■ **DIRECTIONS**
Report how many lines of the material below contain the string "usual". The reply is that number and no more.
───── DATA ─────
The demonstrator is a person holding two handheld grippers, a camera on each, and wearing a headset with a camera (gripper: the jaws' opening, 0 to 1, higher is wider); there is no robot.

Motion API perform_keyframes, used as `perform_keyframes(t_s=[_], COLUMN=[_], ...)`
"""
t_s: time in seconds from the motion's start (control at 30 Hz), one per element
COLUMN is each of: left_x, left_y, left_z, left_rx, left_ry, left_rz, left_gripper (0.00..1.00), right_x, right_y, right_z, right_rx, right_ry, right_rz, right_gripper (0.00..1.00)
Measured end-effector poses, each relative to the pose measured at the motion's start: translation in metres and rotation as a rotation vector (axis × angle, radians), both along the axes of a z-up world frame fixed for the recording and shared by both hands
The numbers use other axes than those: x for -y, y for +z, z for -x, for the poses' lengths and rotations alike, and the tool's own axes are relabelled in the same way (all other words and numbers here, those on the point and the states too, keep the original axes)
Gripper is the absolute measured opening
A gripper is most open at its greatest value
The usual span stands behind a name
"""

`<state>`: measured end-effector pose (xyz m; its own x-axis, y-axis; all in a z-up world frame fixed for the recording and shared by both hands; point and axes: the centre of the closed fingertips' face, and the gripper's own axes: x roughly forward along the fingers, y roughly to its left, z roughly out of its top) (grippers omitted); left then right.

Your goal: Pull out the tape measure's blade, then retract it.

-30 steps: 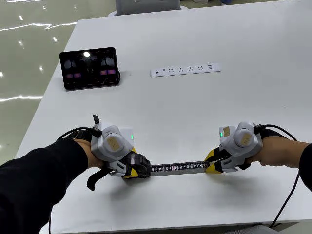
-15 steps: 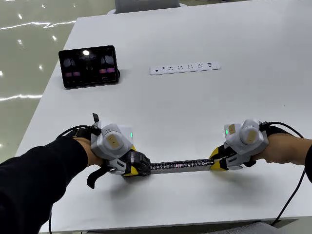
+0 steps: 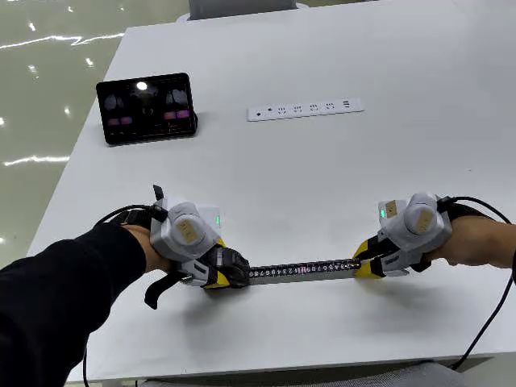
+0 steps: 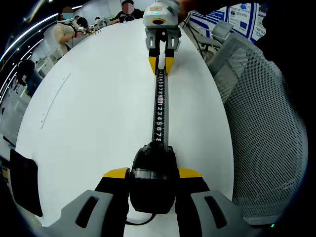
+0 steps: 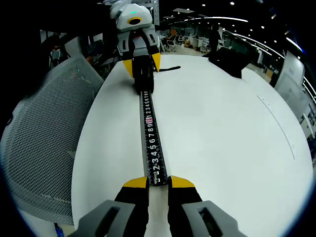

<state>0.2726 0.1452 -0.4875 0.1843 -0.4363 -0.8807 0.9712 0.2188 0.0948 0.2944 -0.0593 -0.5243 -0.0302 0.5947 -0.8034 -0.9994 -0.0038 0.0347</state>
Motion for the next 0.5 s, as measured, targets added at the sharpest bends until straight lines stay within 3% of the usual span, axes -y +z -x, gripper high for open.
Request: perform_keyframes(t_s=[0.5], left_x=[0.001], left_y=[0.000], left_z=[0.001], left_rx=[0.000], left_ry=[0.002], left_rz=[0.003], left_gripper=[0.30], right_x=[0.013], right_y=[0.001], right_z=[-0.001], right_rx=[0.003], right_ry=[-0.007], right_rz=[0.011], right_gripper=[0.10])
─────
■ **ANSWER SECTION**
2